### ACTIVITY
Once the pictures are set aside, transcribe each line of the listing exactly.
*** DATA SEGMENT Section Begins ***
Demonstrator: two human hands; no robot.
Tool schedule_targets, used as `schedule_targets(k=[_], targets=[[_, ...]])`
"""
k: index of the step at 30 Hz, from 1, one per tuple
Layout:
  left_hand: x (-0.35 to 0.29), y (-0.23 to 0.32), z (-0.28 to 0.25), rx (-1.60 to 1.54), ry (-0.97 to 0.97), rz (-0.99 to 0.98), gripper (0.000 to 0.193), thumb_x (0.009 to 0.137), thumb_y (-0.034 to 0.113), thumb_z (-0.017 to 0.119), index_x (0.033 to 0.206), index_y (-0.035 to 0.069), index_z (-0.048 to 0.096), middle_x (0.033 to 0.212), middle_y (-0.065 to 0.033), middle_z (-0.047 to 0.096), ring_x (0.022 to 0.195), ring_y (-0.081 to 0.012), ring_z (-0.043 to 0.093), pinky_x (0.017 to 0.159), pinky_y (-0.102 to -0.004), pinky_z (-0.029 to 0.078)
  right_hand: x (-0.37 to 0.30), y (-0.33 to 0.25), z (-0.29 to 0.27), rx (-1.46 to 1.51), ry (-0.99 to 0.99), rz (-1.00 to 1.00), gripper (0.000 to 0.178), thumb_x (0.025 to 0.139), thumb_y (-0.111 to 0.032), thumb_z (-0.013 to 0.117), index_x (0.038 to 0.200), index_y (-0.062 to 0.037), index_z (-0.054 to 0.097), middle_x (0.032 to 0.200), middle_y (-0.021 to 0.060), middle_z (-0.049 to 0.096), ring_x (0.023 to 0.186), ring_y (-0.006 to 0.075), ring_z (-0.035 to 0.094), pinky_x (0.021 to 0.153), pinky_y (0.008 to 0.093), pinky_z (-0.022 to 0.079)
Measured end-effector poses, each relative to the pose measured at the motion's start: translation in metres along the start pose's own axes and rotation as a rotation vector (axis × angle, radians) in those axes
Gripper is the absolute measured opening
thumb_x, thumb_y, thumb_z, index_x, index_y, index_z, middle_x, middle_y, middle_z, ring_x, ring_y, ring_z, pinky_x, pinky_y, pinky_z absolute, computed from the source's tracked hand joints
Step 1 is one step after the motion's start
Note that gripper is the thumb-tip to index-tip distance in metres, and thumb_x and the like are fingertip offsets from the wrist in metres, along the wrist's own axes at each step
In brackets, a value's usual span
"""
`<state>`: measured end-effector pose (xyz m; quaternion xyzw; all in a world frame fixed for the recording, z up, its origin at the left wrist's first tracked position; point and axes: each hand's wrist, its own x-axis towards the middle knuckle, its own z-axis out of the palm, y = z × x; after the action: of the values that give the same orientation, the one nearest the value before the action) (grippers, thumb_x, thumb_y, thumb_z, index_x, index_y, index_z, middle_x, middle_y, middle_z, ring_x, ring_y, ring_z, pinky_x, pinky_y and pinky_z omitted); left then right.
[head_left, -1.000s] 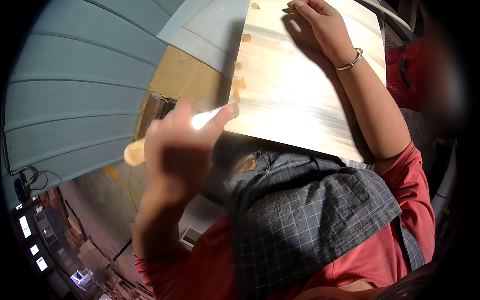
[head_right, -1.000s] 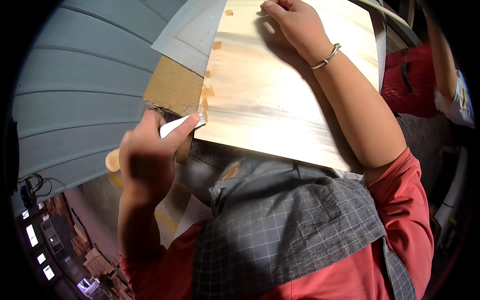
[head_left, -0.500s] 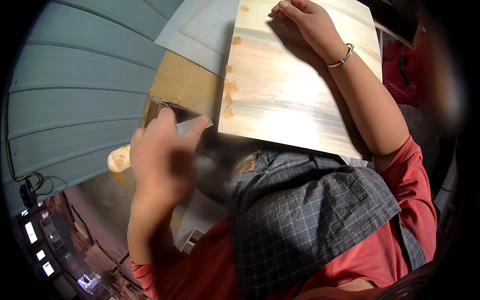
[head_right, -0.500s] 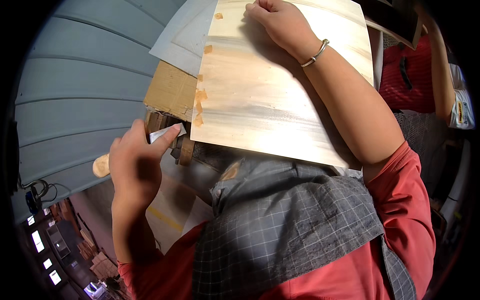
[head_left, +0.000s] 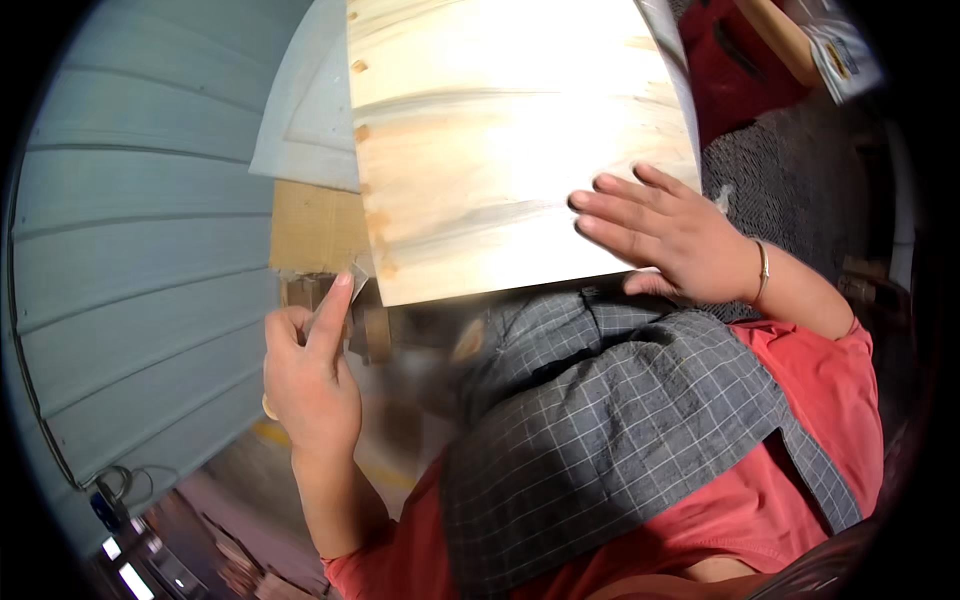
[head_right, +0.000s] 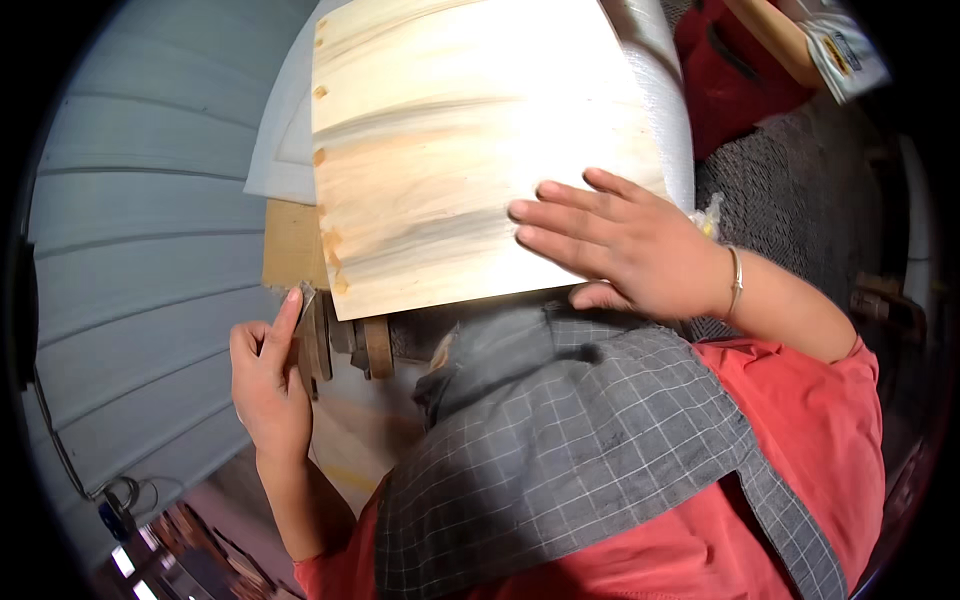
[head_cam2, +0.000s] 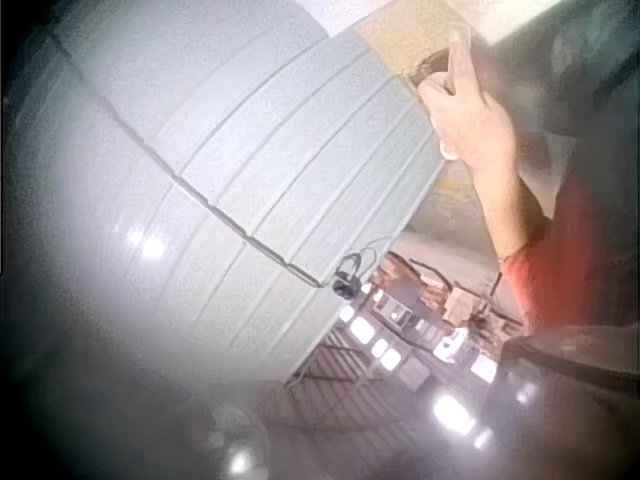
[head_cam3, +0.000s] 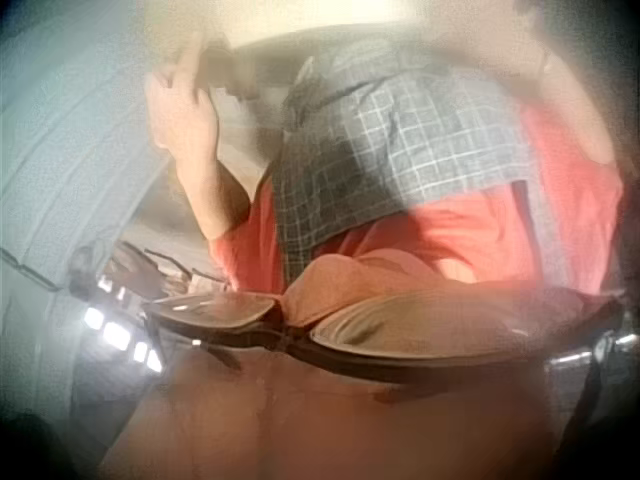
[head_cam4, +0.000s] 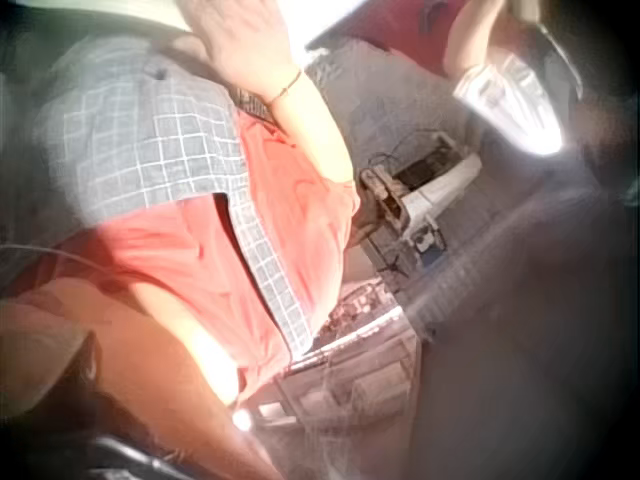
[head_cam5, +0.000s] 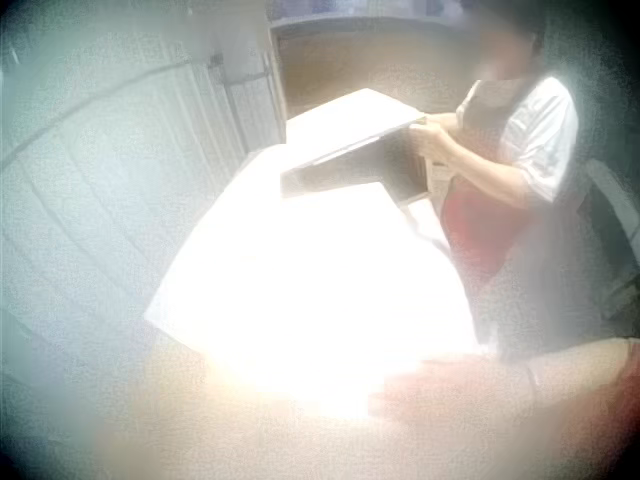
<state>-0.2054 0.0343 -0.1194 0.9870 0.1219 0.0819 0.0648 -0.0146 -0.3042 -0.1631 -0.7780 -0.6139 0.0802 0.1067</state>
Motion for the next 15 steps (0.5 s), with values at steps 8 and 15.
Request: schedule_targets(k=[8,15], targets=[[0.03,0.034,0.023,-0.143,-0.023,0.197,0.071,0.074,-0.014,0.059,0.129,0.029,0.069,0.085,-0.0065,0.044,0.074,-0.0225,0.049,0.065,-0.0305,0.044,-0.13,-0.032,0.076,0.193,0.632,0.94,0.047,0.086,-0.012,0.07,0.131,-0.0066,0.059,0.141,0.0124,0.057,0.125,0.0328,0.057,0.107,0.0418,0.043],[0.055,0.058,0.026,-0.17,-0.08,0.333,0.075,0.07,-0.016,0.059,0.13,0.029,0.068,0.087,-0.0062,0.046,0.074,-0.0203,0.051,0.063,-0.0304,0.046,-0.091,-0.002,0.147,0.008,0.38,1.078,0.087,0.074,-0.024,0.083,0.145,0.0007,0.039,0.156,0.0211,0.032,0.137,0.0407,0.041,0.113,0.0432,0.037]])
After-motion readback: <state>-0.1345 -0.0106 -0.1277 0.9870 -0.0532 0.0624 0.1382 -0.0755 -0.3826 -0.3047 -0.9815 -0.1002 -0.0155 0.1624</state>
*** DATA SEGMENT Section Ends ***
### TASK OUTPUT
Demonstrator: two human hands; no robot.
Tool schedule_targets, used as `schedule_targets(k=[_], targets=[[_, ...]])`
"""
k: index of the step at 30 Hz, from 1, one per tuple
Layout:
  left_hand: x (-0.35 to 0.29), y (-0.23 to 0.32), z (-0.28 to 0.25), rx (-1.60 to 1.54), ry (-0.97 to 0.97), rz (-0.99 to 0.98), gripper (0.000 to 0.193), thumb_x (0.009 to 0.137), thumb_y (-0.034 to 0.113), thumb_z (-0.017 to 0.119), index_x (0.033 to 0.206), index_y (-0.035 to 0.069), index_z (-0.048 to 0.096), middle_x (0.033 to 0.212), middle_y (-0.065 to 0.033), middle_z (-0.047 to 0.096), ring_x (0.022 to 0.195), ring_y (-0.081 to 0.012), ring_z (-0.043 to 0.093), pinky_x (0.017 to 0.159), pinky_y (-0.102 to -0.004), pinky_z (-0.029 to 0.078)
  right_hand: x (-0.37 to 0.30), y (-0.33 to 0.25), z (-0.29 to 0.27), rx (-1.46 to 1.51), ry (-0.99 to 0.99), rz (-1.00 to 1.00), gripper (0.000 to 0.178), thumb_x (0.025 to 0.139), thumb_y (-0.111 to 0.032), thumb_z (-0.013 to 0.117), index_x (0.038 to 0.200), index_y (-0.062 to 0.037), index_z (-0.054 to 0.097), middle_x (0.032 to 0.200), middle_y (-0.021 to 0.060), middle_z (-0.049 to 0.096), ring_x (0.023 to 0.186), ring_y (-0.006 to 0.075), ring_z (-0.035 to 0.094), pinky_x (0.021 to 0.153), pinky_y (0.008 to 0.093), pinky_z (-0.022 to 0.079)
Measured end-effector poses, each relative to the pose measured at the motion's start: translation in metres along the start pose's own axes and rotation as a rotation vector (axis × angle, radians) in those axes
Gripper is the absolute measured opening
thumb_x, thumb_y, thumb_z, index_x, index_y, index_z, middle_x, middle_y, middle_z, ring_x, ring_y, ring_z, pinky_x, pinky_y, pinky_z absolute, computed from the source's tracked hand joints
Step 1 is one step after the motion's start
Note that gripper is the thumb-tip to index-tip distance in metres, and thumb_x and the like are fingertip offsets from the wrist in metres, along the wrist's own axes at each step
In brackets, a value's usual span
"""
`<state>`: measured end-effector pose (xyz m; quaternion xyzw; all in a world frame fixed for the recording, z up, its origin at the left wrist's first tracked position; point and axes: each hand's wrist, its own x-axis towards the middle knuckle, its own z-axis out of the palm, y = z × x; after the action: of the values that give the same orientation, the one nearest the value before the action) (grippers, thumb_x, thumb_y, thumb_z, index_x, index_y, index_z, middle_x, middle_y, middle_z, ring_x, ring_y, ring_z, pinky_x, pinky_y and pinky_z omitted); left then right.
[head_left, -1.000s] 
[head_right, -1.000s] 
[head_left, -0.500s] 
[head_right, -0.500s] 
[head_left, +0.000s] 
[head_right, +0.000s] 
[head_cam2, +0.000s] 
[head_cam3, +0.000s] 
[head_cam4, +0.000s] 
[head_cam5, +0.000s] 
<state>-0.2054 0.0343 -0.1194 0.9870 0.1219 0.0819 0.0648 -0.0146 -0.3042 -0.1631 -0.7780 -0.6139 0.0802 0.1067</state>
Motion for the next 15 steps (0.5 s), with values at steps 8 and 15.
Request: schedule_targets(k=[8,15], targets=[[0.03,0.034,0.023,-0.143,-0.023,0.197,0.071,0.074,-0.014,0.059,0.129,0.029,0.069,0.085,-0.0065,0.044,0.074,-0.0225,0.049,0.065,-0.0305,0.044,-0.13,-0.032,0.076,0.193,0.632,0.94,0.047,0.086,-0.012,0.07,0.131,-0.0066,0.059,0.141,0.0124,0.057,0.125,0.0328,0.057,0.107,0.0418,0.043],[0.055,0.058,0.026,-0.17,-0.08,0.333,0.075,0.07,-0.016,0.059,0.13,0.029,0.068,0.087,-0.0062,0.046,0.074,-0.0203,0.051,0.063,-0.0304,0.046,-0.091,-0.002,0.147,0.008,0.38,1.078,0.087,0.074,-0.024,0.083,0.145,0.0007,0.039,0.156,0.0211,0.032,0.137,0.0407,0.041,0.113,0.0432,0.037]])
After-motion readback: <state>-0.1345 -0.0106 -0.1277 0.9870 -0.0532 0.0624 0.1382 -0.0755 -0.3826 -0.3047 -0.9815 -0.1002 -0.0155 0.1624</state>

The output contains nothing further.